• _PROBLEM DETAILS_
From the first line of the records below through the line containing "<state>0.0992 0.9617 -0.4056", copy everything exactly and nothing more.

• _LISTED RECORDS_
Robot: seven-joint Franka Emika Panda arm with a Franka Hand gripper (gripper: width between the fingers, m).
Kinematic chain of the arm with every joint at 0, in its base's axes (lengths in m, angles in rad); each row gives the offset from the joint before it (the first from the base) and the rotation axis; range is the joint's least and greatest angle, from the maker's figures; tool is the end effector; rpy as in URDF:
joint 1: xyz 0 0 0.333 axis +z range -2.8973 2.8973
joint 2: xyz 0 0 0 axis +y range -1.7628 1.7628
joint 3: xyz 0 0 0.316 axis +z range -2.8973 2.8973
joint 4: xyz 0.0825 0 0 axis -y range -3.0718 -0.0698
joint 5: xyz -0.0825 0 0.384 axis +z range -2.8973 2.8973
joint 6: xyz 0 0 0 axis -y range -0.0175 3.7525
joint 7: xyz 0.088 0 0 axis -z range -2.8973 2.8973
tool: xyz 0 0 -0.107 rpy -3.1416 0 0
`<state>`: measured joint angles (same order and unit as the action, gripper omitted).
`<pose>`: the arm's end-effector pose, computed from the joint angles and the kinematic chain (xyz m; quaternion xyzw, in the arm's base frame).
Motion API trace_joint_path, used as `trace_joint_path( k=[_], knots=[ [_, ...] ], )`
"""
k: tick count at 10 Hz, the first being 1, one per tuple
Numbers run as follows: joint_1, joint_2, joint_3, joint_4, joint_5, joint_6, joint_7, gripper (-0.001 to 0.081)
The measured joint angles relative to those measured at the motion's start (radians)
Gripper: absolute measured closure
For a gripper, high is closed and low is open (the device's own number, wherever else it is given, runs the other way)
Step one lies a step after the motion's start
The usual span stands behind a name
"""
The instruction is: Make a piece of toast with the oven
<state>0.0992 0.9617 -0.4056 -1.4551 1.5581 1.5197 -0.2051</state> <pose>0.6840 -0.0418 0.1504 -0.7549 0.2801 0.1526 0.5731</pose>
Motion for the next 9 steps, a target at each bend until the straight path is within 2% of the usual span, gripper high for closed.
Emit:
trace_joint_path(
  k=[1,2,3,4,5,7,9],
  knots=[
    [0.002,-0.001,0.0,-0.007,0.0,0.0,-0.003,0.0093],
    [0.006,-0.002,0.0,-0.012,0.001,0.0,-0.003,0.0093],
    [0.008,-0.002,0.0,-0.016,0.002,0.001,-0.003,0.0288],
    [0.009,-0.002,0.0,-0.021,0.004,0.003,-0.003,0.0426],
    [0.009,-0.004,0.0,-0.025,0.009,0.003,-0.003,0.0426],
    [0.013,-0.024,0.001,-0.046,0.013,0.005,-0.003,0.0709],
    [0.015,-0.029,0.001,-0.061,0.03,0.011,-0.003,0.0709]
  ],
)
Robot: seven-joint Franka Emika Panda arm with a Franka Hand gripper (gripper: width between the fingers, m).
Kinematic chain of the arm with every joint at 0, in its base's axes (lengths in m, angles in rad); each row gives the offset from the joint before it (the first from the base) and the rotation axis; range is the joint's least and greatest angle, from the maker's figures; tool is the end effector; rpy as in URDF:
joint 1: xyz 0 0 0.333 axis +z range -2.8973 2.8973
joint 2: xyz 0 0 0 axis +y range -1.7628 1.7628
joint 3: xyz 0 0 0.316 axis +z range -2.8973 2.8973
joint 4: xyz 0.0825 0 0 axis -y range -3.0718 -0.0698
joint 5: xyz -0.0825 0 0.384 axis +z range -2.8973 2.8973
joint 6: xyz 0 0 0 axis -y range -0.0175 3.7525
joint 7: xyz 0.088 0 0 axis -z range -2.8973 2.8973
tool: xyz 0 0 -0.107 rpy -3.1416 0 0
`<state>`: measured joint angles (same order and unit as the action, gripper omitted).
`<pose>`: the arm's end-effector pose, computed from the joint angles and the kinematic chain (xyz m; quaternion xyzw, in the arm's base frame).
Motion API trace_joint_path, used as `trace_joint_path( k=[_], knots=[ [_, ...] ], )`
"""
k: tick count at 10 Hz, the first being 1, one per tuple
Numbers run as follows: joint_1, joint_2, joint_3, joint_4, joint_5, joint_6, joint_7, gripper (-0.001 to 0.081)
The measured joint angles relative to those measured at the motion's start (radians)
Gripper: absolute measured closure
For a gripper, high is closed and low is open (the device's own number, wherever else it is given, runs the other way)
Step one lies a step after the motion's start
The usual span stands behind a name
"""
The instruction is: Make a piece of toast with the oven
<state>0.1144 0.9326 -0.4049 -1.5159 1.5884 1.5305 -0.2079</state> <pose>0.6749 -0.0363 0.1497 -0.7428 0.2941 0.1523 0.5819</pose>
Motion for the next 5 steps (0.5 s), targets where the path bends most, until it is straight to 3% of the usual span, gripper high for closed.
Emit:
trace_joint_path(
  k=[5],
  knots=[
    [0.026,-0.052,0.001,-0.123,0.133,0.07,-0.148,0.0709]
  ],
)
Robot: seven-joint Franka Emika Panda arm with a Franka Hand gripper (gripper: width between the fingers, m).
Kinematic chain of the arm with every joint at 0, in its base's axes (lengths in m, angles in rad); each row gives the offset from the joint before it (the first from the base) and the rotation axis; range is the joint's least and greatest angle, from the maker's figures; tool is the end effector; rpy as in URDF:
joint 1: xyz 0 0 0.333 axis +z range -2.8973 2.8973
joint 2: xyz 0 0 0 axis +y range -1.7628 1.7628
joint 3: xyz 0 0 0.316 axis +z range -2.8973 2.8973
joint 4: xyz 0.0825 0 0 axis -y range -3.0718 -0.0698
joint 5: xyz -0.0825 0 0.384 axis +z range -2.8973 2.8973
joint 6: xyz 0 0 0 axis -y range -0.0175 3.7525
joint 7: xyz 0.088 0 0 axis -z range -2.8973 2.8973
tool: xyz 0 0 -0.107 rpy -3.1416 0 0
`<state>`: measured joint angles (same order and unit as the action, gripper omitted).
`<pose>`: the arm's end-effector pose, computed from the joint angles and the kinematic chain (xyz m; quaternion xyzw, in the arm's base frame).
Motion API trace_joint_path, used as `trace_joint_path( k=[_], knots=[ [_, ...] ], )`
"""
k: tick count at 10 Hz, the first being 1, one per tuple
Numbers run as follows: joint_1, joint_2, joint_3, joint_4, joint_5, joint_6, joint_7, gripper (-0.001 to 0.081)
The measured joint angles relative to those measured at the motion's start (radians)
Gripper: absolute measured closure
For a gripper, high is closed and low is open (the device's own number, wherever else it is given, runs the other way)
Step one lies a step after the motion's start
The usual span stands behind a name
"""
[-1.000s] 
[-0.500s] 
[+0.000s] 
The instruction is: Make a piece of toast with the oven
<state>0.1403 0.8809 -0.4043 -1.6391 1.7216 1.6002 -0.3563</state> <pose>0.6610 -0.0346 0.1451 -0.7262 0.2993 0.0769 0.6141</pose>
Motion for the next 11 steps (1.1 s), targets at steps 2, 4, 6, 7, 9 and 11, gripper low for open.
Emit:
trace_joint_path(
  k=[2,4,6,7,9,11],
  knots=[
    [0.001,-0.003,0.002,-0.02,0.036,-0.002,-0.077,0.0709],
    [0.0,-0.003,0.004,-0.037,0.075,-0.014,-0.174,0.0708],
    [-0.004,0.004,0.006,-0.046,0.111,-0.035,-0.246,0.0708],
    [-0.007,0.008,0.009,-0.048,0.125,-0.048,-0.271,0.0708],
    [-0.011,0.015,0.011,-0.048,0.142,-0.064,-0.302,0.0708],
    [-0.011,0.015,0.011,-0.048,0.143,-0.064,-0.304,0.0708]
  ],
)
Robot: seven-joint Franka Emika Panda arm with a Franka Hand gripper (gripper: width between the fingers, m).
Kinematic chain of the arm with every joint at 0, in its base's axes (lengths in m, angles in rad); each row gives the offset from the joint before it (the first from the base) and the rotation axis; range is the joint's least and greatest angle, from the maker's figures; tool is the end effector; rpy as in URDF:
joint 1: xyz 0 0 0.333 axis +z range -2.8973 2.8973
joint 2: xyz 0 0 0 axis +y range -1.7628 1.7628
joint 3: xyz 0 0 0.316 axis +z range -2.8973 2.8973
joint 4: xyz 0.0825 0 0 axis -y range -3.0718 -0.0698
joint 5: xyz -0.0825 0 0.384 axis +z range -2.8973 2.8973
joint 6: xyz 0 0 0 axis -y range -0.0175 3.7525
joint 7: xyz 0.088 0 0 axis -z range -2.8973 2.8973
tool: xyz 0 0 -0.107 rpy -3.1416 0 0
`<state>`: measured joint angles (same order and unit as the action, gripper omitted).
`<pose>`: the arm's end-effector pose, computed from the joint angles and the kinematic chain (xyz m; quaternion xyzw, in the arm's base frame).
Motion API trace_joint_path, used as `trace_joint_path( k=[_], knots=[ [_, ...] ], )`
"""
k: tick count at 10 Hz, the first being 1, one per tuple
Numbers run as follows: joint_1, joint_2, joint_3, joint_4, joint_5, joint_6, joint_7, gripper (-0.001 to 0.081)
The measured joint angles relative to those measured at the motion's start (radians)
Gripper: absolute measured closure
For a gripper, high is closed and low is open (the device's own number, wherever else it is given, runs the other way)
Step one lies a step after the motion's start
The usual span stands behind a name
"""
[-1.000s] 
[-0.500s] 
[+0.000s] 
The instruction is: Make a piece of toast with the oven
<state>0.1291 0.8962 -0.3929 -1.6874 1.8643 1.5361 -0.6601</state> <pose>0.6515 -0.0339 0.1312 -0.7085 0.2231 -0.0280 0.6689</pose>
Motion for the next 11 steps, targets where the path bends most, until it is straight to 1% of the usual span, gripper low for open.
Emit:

• _RESPONSE TO THE TASK_
Robot: seven-joint Franka Emika Panda arm with a Franka Hand gripper (gripper: width between the fingers, m).
Kinematic chain of the arm with every joint at 0, in its base's axes (lengths in m, angles in rad); each row gives the offset from the joint before it (the first from the base) and the rotation axis; range is the joint's least and greatest angle, from the maker's figures; tool is the end effector; rpy as in URDF:
joint 1: xyz 0 0 0.333 axis +z range -2.8973 2.8973
joint 2: xyz 0 0 0 axis +y range -1.7628 1.7628
joint 3: xyz 0 0 0.316 axis +z range -2.8973 2.8973
joint 4: xyz 0.0825 0 0 axis -y range -3.0718 -0.0698
joint 5: xyz -0.0825 0 0.384 axis +z range -2.8973 2.8973
joint 6: xyz 0 0 0 axis -y range -0.0175 3.7525
joint 7: xyz 0.088 0 0 axis -z range -2.8973 2.8973
tool: xyz 0 0 -0.107 rpy -3.1416 0 0
`<state>`: measured joint angles (same order and unit as the action, gripper omitted).
`<pose>`: the arm's end-effector pose, computed from the joint angles and the kinematic chain (xyz m; quaternion xyzw, in the arm's base frame).
Motion API trace_joint_path, used as `trace_joint_path( k=[_], knots=[ [_, ...] ], )`
"""
k: tick count at 10 Hz, the first being 1, one per tuple
Numbers run as follows: joint_1, joint_2, joint_3, joint_4, joint_5, joint_6, joint_7, gripper (-0.001 to 0.081)
The measured joint angles relative to those measured at the motion's start (radians)
Gripper: absolute measured closure
For a gripper, high is closed and low is open (the device's own number, wherever else it is given, runs the other way)
Step one lies a step after the motion's start
The usual span stands behind a name
"""
The instruction is: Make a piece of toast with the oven
<state>0.0992 0.9617 -0.4056 -1.4551 1.5581 1.5197 -0.2051</state> <pose>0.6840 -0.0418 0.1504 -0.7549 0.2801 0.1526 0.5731</pose>

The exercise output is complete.